A simple solution would be-

  1. Read entire file in memory (create POJOs for each record, as we are doing currently) or read each record one by one and create POJO
  2. Spawn threads to concurrently process these POJOs.

This solution seems simple, the only downside I see is that the file parsing might take time since it is single threaded (RAM is not a concern, I use a quite big EC2 instance).

Another solution would be to –

  1. Somehow break the file into multiple sub-files
  2. Process each file in parallel

This seems slightly complicated since I would have to break the file up into multiple smaller files.

Any inputs on suggestions here on the approaches would be welcomed.

Best Answer

The most likely efficient way to do this is:

  • Have a single thread that reads the input file. Harddisks are at their fastest when reading sequentially.
  • Do not read it into memory all at once! That is a huge waste of memory which could be used much better to speed the processing!
  • Instead, have this single thread read a bundle of entries (maybe 100, maybe 1000, this is a tuning parameter) at once and submit them to a thread to process. If each line represents a record, the reading thread can defer all the parsing (other than looking for newlines) to the processing threads. But even if not, it is very unlikely that the parsing of records is your bottleneck.
  • Do the thread handling through a fixed size thread pool, choose the size to be the number of CPU cores on the machine, or maybe a bit more.
  • If your database is an SQL database, make sure the individual threads access the database through a connection pool and do all their DB updates for one bundle of entries in a single transaction and using batch inserts.

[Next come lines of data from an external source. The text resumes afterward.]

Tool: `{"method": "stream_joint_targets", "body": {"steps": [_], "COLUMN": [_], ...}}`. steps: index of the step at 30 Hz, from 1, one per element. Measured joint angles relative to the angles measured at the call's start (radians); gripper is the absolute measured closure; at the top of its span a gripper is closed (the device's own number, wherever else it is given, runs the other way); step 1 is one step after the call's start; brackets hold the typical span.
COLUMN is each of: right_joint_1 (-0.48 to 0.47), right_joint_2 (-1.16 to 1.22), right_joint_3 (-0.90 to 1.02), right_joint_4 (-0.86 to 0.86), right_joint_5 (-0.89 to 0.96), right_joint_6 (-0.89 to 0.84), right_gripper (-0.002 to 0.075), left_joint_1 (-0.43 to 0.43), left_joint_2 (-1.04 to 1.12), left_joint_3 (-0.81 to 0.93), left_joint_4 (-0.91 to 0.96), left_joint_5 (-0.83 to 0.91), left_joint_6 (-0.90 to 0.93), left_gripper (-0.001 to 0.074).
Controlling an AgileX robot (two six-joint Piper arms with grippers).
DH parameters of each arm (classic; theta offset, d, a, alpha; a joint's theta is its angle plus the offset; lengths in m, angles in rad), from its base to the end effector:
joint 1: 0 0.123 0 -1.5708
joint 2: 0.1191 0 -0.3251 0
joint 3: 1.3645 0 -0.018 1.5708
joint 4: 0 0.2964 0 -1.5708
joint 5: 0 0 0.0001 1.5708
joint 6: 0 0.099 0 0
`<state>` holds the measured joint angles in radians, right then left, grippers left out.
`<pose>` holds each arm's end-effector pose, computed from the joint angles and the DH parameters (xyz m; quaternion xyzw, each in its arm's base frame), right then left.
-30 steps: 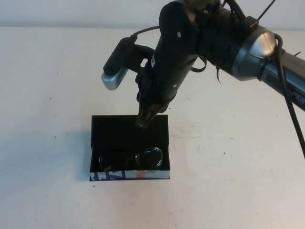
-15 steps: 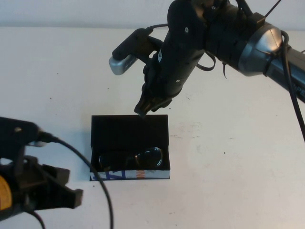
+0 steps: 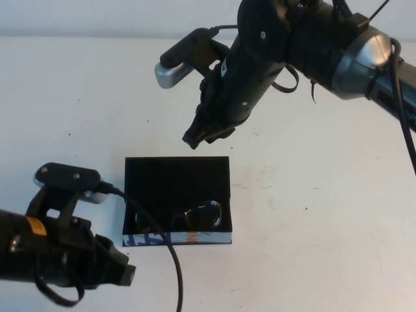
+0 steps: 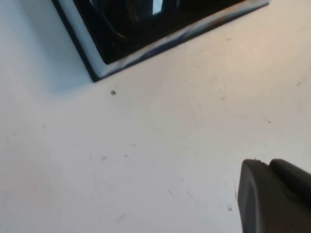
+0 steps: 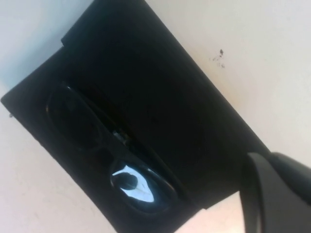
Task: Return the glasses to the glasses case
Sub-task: Close the glasses case
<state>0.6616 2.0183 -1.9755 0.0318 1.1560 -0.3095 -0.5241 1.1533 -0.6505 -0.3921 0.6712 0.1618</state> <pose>0.4035 0.3178 0.3397 -0.4518 0.8625 0.0552 0.2213 0.1880 -0.1359 0.2471 0.2081 0.9368 -0.1940 0.2034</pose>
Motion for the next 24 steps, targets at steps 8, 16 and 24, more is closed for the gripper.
{"method": "stream_joint_targets", "body": {"steps": [8,16,24], "right_joint_1": [0.0,-0.035,-0.071], "right_joint_2": [0.0,0.022,0.057], "right_joint_3": [0.0,0.0,0.0], "right_joint_4": [0.023,0.081,0.119], "right_joint_5": [-0.054,-0.153,-0.199], "right_joint_6": [0.011,0.051,0.056], "right_gripper": [0.0737,0.0737,0.0737], "left_joint_1": [0.097,0.097,0.097], "left_joint_2": [0.094,0.249,0.363], "left_joint_3": [0.0,0.059,0.119], "left_joint_4": [-0.291,-0.706,-1.061], "left_joint_5": [-0.091,-0.192,-0.24], "left_joint_6": [0.373,0.87,1.297], "left_gripper": [0.0736,0.0736,0.0736]}}
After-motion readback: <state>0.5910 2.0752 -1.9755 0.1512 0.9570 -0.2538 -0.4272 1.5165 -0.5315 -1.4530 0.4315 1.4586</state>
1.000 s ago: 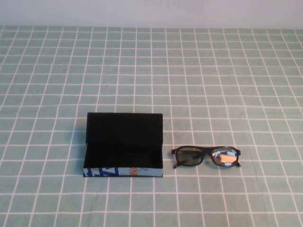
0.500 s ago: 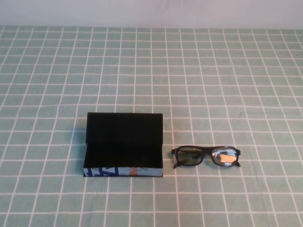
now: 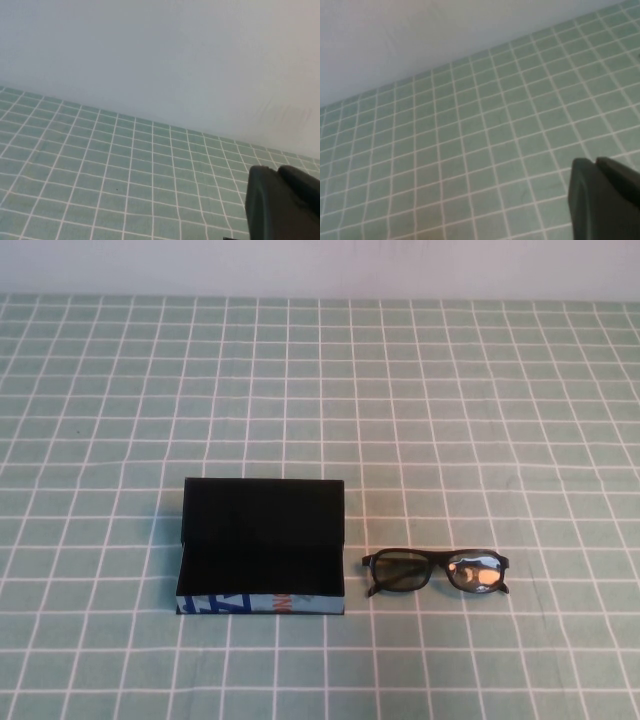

You might want to use Spring Batch for this, as it will guide you towards doing the right thing. But it is somewhat overengineered and hard to use.

Keep in mind that all of this might still be futile if the DB becomes your bottleneck, which it very easily can be - SQL databases are notoriously bad at dealing with concurrent updates, and it might require quite a but of finetuning to avoid lock contention and deadlocks.